Las virtudes son aportadas principalmente por las religiones más elaboradas, y por los discursos de Cicerón y los Diálogos de Platón, dentro de nuestra extensa cultura occidental. Podemos citar las principales y evidentes, sin buscar ser exhaustivos, embebidas en el alma humana:

Aprecio de la familia, el clan, la tribu, la amistad y los forasteros amables y curiosos que llegan a nuestro entorno. Es el entorno vital que nos sustenta y es soportado por todos, nuestro humus social.

Necesidad de punición de las conductas que se aparten suficientemente de las normas sociales, para evitar la venganza desordenada, disuadir a los posibles contraventores, satisfacer las injurias y los daños y reformar las conductas erradas.

Aprecio del respeto y del culto a la divinidad, como reconocimiento del Ser Necesario que nos crea, nos sostiene y, en algunos casos, nos ayuda.

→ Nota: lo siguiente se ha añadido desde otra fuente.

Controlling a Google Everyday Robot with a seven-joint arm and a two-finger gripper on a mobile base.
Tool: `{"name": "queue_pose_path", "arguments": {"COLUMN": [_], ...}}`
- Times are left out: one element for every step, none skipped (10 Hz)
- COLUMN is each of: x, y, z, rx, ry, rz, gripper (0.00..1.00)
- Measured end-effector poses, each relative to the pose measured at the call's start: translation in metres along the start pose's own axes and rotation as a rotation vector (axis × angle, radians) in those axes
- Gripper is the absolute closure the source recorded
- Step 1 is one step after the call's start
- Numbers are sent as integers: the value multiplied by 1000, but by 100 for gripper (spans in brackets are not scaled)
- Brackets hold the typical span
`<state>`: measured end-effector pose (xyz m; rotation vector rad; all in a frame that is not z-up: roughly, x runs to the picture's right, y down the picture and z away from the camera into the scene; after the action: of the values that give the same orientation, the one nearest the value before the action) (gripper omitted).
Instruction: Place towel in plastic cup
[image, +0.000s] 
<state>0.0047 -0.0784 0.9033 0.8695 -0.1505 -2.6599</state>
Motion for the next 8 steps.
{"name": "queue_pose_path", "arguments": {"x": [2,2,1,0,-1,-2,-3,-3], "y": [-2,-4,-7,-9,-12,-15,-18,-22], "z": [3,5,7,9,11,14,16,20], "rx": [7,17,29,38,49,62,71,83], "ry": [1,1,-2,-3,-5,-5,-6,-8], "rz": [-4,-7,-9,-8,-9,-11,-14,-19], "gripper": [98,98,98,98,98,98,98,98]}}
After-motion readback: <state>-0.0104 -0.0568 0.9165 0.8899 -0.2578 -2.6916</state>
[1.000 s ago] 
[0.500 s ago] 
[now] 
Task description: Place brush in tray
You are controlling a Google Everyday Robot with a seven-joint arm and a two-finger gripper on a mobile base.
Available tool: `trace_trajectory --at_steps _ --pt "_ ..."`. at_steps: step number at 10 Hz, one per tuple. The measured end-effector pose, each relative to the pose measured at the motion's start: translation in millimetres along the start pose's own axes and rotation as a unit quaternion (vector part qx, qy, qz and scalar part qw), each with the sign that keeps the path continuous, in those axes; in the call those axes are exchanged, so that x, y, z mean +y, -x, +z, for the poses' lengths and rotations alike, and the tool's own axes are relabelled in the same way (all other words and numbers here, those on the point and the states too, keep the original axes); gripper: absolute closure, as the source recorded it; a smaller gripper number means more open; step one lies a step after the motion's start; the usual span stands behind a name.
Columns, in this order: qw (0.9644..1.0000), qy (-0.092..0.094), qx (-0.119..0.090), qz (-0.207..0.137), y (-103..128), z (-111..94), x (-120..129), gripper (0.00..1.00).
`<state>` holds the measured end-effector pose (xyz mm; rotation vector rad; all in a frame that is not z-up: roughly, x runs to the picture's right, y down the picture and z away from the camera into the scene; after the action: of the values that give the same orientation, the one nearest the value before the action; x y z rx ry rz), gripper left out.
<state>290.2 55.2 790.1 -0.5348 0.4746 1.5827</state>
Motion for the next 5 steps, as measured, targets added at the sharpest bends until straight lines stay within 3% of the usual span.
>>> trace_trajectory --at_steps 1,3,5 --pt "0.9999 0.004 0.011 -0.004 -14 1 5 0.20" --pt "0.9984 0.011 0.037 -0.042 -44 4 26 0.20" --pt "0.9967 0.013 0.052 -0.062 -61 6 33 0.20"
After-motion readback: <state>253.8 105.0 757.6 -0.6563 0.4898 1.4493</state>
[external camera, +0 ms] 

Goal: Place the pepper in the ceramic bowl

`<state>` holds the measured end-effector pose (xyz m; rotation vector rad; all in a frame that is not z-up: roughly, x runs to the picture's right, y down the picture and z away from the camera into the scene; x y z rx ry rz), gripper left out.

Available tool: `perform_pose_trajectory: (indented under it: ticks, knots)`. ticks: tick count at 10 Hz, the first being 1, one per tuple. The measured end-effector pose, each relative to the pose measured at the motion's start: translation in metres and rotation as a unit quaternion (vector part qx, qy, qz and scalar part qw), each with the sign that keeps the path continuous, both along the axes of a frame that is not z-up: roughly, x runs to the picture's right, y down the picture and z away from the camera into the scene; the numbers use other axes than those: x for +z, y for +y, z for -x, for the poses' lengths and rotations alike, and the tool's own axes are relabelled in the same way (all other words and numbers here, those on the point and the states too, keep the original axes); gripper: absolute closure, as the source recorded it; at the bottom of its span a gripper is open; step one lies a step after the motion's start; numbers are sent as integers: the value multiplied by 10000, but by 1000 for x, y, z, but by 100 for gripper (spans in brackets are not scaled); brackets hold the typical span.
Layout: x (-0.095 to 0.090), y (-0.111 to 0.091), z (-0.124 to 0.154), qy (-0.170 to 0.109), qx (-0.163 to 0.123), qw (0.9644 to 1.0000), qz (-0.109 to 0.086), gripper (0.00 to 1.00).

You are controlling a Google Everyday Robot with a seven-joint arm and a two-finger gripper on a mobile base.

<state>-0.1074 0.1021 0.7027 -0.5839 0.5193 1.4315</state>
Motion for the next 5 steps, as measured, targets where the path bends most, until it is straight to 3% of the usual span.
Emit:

Esto se concreta según la educación, la cultura y el ambiente social vividos.

Valoración de los distintos deberes a cumplir como contrapartida necesaria, vital y social de los varios derechos a recibir. Valoración de la sobriedad, el esfuerzo, el ahorro, el compromiso, el estudio o la formación y el trabajo como factores y parámetros necesarios para la consecución progresiva de los objetivos personales y colectivos humanos.

Son nuestros valores y virtudes reconocidos, retomados y reafirmados, los que verdaderamente nos darán la fuerza y la ilusión para superar estos tiempos de crisis.

Y no olvidemos la función esencial de mando, gestión, impulso y ejemplo de los mandos sociales (lo prefiero a líderes) de todo tipo, presentes en los hogares las escuelas, las iglesias, los partidos políticos, los sindicatos, los centros de trabajo, las asociaciones en general, etc. Ya que son los núcleos de la actividad colectiva de la sociedad. En los tiempos de crisis deben actuar mucho más desde el ejemplo. Los valores y las virtudes no pueden verse como algo artificial y remoto, sin conexión real con un código práctico, vivido y conocido. Tienen que ser percibidos y aceptados por los ciudadanos con ejemplos reales que puedan seguirse. No con imposiciones de códigos y reglamentos fríos, dictados desde la cúspide moral e intelectual de la sociedad.